The Dodgers were my team, an inheritance from my Brooklyn-born grandfather and my father. By the time of the World Series, I knew the lineup from top to bottom. I have vivid memories of the Series opener in which Davey Lopes crushed two home runs and paid tribute to deceased coach Jim Gilliam, but it's Game 2 that stuck with me to an even greater degree. With two men on and a one-run lead in the ninth inning, Tommy Lasorda summoned Welch, a not-quite-22-year-old rookie, from the bullpen to quell the Yankees' potential rally.
The Yankees, of course, had beaten the Dodgers in the World Series the year before, capped by Jackson's three-homer Game 6 showing. But Jackson wouldn't play the hero on this night, as Welch matched power with power. The video above comes from MLB's official World Series film, released as part of a cool DVD box set by A&E back in 2006.
The showdown has remained etched in my mind because the next morning's paper featured AP special correspondent Jules Loh's updated take on the immortal poem "Casey At the Bat," which I clipped from the newspaper; to this day, it remains tacked to the bulletin board in my childhood bedroom in Salt Lake City.
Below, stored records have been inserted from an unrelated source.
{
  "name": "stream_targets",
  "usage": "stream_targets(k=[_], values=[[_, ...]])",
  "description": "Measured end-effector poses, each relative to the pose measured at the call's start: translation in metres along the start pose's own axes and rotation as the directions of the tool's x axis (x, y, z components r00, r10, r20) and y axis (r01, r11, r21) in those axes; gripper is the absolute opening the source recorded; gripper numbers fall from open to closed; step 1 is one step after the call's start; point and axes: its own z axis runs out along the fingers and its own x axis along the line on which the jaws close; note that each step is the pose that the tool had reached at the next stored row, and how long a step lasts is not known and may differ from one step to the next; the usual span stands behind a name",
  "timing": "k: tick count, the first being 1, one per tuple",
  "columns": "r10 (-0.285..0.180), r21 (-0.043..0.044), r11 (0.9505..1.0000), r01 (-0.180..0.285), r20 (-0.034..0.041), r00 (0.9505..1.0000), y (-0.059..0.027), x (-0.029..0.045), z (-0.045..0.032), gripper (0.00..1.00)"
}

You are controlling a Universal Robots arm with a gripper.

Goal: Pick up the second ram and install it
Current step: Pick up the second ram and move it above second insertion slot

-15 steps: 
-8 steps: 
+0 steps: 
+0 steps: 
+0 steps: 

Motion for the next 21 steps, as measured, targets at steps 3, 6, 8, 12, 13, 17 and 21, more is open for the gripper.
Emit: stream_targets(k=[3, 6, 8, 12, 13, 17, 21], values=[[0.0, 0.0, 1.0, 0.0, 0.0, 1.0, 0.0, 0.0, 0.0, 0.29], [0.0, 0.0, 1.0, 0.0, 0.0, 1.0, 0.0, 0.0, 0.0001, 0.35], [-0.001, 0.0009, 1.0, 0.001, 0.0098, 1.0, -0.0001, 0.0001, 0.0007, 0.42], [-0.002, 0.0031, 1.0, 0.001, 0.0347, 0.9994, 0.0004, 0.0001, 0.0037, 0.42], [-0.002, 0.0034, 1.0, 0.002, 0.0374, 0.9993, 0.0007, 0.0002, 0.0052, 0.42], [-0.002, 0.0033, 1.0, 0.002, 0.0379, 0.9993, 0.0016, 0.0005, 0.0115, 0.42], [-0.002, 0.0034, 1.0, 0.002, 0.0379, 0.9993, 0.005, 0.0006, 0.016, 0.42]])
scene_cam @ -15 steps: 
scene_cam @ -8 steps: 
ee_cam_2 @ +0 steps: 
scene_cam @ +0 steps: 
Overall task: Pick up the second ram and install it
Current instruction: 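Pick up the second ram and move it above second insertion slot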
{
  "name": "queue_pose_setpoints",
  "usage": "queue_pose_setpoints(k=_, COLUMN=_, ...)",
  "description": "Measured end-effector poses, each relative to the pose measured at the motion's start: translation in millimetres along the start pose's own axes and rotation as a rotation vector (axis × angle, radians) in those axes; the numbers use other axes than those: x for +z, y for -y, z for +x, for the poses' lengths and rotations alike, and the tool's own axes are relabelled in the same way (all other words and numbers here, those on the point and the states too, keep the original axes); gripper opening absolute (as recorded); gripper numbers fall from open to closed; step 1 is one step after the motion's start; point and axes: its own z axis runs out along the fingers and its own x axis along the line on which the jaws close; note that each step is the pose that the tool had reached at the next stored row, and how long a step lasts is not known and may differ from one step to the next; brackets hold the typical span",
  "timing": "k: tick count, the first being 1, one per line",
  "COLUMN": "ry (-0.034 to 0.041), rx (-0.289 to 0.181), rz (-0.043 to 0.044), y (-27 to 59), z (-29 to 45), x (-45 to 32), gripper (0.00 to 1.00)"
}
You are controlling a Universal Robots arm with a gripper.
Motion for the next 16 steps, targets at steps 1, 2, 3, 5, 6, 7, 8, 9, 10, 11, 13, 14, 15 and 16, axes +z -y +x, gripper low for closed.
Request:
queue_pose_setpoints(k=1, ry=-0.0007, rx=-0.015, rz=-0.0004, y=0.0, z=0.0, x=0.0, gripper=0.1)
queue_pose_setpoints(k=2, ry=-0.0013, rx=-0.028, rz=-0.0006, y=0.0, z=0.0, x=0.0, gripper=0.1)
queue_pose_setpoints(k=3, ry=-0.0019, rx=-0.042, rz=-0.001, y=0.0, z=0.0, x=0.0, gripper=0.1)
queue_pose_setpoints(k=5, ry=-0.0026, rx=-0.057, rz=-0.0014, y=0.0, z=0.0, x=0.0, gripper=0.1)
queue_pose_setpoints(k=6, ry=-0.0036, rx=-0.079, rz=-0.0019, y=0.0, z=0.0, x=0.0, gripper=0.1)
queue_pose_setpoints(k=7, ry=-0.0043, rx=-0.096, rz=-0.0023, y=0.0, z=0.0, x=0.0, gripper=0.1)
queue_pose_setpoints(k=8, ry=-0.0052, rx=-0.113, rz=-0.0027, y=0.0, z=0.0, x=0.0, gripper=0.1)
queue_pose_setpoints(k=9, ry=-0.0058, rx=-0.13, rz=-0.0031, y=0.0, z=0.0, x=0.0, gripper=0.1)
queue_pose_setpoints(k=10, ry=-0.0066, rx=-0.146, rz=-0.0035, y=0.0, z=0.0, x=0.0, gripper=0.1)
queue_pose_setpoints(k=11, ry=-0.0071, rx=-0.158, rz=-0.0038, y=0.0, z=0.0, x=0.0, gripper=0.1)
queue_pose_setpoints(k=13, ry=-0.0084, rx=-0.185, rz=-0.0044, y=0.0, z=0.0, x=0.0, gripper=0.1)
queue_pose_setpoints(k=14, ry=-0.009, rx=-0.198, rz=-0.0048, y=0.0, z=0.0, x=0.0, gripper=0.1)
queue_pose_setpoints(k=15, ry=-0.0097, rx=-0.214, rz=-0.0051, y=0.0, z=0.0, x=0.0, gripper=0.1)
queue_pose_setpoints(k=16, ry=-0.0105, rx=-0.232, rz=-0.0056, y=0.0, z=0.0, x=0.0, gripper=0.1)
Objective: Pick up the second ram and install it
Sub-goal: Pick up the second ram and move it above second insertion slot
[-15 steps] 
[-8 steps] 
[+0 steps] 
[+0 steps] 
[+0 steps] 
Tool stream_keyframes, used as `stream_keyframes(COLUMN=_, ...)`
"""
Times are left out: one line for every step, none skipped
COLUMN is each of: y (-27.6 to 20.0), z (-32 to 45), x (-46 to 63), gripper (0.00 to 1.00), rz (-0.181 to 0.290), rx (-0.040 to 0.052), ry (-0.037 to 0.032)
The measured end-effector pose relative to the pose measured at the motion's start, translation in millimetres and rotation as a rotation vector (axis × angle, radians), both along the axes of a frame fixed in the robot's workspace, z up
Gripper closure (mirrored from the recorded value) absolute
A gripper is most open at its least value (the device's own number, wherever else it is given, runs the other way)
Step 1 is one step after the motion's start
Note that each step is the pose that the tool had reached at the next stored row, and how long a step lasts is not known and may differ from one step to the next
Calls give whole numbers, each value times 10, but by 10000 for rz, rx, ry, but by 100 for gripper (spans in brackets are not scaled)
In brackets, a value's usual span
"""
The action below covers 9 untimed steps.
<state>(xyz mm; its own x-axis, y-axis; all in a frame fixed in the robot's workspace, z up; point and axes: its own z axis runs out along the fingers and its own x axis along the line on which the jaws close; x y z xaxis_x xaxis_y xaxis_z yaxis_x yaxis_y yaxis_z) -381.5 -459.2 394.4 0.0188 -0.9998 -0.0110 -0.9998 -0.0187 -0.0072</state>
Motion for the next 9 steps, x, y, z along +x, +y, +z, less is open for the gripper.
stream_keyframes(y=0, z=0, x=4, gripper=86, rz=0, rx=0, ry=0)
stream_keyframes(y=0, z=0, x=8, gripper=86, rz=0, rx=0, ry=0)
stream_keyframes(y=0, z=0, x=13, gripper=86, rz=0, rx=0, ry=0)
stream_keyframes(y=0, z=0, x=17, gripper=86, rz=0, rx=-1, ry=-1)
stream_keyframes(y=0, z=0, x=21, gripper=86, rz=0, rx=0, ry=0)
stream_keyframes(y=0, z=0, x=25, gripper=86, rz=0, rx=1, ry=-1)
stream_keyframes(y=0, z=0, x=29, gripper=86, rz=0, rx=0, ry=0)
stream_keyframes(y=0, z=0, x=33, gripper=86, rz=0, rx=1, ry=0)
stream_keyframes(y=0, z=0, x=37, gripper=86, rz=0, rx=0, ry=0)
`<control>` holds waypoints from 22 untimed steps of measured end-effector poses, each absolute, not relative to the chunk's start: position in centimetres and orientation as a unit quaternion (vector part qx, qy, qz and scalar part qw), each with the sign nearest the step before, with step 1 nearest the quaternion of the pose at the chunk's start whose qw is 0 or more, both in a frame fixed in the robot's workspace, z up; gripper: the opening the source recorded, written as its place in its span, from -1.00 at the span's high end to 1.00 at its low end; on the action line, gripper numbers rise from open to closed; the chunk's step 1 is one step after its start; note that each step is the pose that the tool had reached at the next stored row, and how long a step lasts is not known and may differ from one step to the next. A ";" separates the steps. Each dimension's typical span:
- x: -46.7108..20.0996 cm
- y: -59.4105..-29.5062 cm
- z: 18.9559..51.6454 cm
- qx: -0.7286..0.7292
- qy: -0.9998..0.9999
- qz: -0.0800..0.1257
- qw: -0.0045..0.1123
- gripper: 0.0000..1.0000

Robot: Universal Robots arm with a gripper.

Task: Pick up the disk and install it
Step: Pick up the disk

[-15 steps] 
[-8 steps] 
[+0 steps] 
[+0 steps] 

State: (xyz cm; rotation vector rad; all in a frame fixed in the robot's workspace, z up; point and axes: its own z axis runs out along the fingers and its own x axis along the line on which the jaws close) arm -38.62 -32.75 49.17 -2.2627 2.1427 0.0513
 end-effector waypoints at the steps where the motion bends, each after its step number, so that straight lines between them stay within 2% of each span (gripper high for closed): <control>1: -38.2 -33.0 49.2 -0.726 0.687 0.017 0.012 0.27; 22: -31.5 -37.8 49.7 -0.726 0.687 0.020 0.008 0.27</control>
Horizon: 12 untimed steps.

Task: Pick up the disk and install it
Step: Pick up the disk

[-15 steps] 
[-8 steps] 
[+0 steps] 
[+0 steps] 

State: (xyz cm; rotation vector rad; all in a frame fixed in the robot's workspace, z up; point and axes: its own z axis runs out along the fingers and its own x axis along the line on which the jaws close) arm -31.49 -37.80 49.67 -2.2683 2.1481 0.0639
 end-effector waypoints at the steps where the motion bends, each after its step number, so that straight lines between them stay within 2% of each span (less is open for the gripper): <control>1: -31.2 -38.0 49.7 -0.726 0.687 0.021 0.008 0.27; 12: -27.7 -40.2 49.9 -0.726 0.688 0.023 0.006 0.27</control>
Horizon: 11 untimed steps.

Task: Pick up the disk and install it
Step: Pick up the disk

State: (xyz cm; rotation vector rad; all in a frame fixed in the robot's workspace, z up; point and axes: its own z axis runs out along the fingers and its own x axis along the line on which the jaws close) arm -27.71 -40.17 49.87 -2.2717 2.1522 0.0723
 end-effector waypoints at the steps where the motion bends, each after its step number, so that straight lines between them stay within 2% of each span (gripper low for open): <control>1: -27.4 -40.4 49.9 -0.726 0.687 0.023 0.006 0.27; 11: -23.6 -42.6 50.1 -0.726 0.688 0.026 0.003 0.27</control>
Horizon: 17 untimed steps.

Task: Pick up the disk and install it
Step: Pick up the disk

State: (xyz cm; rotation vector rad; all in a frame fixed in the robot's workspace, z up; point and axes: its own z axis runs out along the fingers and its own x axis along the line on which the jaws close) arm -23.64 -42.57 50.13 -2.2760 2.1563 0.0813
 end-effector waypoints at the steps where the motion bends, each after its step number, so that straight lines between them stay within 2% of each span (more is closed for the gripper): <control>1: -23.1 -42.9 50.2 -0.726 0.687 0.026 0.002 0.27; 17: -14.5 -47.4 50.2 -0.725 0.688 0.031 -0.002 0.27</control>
I first put it online in 2001 at my Futility Infielder site, where I explored the complexity of being raised a Dodgers fan who was brought back to the game after moving to New York in the mid-1990s. I present it again here to share it with a wider audience:
Destiny, Ah Fate, Mighty Reggie has Struck Out!
by Jules Loh, AP Special Correspondent, 1978
The outlook wasn't brilliant for the Yankees in L.A.
The score stood 4-3, two out, one inning left to play.
But when Dent slid safe at second and Blair got on at first
Every screaming Dodger fan had cause to fear the worst.
For there before the multitude — Ah destiny! Ah fate!
Reggie Jackson, mighty Reggie, was advancing to the plate.
Reggie, whose three home runs had won the year before,
Reggie, whose big bat tonight fetched every Yankee score.
On the mound to face him stood the rookie, young Bob Welch.
A kid with a red hot fastball — Reggie's pitch — and nothing else.
Fifty-thousand voices cheered as Welch gripped ball in mitt.
One hundred thousand eyes watched Reggie rub his bat and spit.
"Throw your best pitch, kid, and duck," Reggie seemed to say.
The kid just glared. He must have known this wasn't Reggie's day.
His fist pitch was a blazer. Reggie missed it clean
Fifty-thousand throats responded with a Dodger scream.
They squared off, Reggie and the kid, each knew what he must do.
And seven fastballs later, the count was three and two.
No shootout on a dusty street out here in the Far West
Could match the scene: A famous bat, a kid put to the test.
One final pitch. The kid reared back and let a fastball fly.
Fifty-thousand Dodger fans gave forth one final cry...
Ah, the lights still shine on Broadway, but there isn't any doubt
The Big Apple has no joy left. Mighty Reggie has struck out.